● Task prompt: Across the following data, how many lines include the string "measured"? Reply with the number and nothing more.

─── Supplied material

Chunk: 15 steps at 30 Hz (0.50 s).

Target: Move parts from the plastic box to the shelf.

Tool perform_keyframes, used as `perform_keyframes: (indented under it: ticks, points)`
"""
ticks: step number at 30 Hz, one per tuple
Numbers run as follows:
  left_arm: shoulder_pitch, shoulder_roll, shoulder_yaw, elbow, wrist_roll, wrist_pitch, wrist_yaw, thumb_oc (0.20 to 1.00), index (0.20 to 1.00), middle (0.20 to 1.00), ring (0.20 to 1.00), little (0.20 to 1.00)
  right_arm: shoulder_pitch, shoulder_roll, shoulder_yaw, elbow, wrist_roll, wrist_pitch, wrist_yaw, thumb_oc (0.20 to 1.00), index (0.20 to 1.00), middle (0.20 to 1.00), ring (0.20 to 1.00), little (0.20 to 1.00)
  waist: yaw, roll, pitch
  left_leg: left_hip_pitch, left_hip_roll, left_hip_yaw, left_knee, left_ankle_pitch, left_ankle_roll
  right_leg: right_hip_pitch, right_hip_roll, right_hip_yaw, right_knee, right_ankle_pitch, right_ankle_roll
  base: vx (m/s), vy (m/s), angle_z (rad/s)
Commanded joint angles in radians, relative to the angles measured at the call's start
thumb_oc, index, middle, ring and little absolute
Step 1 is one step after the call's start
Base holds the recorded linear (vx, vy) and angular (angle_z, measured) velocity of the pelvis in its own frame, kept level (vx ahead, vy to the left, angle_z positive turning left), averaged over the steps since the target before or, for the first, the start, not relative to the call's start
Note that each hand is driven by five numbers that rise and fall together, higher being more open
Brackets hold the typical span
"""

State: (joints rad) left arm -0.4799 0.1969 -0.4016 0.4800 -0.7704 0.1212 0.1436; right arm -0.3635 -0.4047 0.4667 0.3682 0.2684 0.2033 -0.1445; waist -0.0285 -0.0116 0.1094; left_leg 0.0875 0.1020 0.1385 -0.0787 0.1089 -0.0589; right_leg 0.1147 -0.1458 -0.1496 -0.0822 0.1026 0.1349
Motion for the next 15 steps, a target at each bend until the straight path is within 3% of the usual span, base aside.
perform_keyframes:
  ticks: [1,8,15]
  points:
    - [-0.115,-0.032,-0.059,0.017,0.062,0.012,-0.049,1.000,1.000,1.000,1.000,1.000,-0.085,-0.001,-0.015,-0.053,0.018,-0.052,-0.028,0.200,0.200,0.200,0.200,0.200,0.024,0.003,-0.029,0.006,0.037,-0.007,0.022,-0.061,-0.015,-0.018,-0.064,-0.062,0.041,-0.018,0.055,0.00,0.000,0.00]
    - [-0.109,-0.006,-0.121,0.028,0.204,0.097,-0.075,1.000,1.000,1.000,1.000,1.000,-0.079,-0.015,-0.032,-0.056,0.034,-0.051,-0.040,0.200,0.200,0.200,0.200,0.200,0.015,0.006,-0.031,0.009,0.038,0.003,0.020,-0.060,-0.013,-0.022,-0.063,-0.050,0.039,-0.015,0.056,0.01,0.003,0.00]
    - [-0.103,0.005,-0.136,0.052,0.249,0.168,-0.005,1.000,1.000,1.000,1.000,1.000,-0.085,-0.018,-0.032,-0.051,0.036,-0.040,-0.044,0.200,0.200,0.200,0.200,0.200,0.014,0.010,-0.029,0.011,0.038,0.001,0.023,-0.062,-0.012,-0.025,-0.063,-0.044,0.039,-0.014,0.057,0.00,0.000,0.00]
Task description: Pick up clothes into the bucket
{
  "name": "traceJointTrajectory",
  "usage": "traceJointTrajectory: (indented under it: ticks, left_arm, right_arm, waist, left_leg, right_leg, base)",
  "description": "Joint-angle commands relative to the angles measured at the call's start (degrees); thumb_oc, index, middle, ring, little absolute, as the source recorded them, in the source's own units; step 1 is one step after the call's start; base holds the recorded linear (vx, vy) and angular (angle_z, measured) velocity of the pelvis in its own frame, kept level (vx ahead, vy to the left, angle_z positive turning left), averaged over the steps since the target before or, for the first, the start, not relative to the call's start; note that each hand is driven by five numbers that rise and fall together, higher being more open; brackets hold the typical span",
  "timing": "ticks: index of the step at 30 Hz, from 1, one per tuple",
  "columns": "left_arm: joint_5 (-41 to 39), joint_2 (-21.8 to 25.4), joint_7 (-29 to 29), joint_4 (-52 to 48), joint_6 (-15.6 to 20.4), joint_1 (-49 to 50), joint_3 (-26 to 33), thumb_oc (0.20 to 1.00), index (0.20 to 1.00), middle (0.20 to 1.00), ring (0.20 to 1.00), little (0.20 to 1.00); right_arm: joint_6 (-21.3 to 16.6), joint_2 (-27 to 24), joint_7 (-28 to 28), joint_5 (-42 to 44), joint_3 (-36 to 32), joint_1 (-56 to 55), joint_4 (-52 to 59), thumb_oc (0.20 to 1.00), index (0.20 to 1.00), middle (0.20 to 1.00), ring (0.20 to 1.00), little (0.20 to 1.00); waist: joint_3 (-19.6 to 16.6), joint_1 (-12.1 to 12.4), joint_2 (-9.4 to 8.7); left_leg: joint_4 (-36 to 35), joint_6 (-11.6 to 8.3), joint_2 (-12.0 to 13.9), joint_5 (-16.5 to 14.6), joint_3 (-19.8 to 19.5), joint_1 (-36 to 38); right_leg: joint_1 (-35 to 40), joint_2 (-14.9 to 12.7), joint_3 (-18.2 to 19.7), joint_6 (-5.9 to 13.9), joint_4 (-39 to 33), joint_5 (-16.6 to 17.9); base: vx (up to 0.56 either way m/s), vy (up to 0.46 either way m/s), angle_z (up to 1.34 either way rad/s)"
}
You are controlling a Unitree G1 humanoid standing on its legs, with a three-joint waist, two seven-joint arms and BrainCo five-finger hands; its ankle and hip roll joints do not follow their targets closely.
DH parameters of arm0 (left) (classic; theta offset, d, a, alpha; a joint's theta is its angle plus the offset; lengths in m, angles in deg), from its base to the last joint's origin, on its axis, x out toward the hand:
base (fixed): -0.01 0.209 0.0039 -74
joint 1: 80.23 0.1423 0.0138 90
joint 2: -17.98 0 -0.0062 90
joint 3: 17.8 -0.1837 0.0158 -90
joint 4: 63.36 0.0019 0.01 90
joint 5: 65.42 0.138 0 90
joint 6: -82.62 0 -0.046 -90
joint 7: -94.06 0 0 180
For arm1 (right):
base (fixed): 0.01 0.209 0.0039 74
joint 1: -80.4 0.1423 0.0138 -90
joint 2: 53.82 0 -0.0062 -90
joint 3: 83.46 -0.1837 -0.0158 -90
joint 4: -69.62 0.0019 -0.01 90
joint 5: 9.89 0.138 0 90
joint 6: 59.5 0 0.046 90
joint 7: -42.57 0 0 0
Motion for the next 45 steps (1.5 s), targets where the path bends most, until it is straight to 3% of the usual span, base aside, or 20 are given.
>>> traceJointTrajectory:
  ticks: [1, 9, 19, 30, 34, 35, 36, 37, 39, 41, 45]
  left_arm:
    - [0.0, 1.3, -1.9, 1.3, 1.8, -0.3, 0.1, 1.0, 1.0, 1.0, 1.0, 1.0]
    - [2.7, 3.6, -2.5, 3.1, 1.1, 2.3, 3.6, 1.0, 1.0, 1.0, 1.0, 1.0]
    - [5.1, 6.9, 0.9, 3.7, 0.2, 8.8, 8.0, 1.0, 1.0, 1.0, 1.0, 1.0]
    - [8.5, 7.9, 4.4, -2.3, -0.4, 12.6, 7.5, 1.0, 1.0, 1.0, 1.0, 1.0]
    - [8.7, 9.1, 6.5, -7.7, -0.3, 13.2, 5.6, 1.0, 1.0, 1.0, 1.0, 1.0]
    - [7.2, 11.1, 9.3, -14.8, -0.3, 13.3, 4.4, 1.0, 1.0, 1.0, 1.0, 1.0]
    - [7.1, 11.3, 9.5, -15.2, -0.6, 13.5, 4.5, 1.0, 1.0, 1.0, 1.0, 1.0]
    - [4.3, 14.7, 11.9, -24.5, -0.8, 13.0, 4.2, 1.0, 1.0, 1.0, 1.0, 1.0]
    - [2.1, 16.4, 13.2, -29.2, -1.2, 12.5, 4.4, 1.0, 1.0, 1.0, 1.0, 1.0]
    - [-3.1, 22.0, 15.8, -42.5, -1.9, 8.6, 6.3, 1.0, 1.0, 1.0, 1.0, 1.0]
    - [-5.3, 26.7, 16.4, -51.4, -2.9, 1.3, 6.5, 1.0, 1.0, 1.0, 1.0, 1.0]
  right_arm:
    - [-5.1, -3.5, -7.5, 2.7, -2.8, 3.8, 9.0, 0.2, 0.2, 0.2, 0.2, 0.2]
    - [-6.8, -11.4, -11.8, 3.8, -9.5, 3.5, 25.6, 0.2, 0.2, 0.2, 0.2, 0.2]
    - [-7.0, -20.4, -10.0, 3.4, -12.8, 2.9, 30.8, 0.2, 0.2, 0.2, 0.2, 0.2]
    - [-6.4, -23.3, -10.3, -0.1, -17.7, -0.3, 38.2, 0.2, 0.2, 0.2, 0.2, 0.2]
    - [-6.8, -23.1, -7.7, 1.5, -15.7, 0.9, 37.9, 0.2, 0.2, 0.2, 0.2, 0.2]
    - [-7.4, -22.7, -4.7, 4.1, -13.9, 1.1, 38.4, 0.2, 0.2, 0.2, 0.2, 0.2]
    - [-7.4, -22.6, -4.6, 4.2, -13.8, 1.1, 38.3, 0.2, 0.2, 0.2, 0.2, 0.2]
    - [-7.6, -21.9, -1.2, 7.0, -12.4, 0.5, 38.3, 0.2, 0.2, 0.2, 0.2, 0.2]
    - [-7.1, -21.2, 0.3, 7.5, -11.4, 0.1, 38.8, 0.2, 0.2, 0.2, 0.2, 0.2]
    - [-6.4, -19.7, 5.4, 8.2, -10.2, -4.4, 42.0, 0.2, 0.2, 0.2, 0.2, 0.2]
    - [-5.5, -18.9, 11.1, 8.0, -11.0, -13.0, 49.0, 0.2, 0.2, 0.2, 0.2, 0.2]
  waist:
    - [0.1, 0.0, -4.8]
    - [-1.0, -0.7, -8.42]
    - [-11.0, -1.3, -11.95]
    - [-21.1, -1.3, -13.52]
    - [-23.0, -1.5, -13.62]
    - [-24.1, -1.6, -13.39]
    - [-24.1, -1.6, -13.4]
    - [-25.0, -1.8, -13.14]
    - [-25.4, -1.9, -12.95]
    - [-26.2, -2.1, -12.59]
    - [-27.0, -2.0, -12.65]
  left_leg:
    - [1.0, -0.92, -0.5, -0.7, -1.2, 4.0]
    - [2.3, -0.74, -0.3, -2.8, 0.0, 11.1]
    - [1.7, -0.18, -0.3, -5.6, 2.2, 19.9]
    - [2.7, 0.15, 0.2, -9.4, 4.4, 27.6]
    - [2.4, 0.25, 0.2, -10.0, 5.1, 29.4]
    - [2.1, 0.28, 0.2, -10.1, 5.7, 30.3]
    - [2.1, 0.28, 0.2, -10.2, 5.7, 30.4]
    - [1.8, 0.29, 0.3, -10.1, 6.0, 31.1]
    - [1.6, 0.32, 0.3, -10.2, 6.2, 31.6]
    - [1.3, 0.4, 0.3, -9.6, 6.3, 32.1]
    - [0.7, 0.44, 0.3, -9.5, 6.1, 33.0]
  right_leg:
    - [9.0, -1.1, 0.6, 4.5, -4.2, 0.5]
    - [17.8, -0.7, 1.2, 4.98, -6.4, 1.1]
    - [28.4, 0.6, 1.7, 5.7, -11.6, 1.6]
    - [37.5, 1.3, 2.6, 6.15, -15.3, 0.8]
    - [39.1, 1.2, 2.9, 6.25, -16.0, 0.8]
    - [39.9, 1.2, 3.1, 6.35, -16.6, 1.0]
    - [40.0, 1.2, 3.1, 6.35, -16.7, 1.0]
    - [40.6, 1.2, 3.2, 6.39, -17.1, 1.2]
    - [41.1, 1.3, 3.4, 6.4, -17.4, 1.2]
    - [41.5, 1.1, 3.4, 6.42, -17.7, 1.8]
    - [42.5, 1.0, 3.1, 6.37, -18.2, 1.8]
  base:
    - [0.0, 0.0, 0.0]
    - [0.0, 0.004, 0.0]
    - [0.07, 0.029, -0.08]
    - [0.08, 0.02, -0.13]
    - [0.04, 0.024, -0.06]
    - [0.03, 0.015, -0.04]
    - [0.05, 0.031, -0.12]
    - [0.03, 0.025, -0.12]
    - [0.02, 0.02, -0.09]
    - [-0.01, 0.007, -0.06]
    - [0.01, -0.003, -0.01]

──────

● Result of the task: 3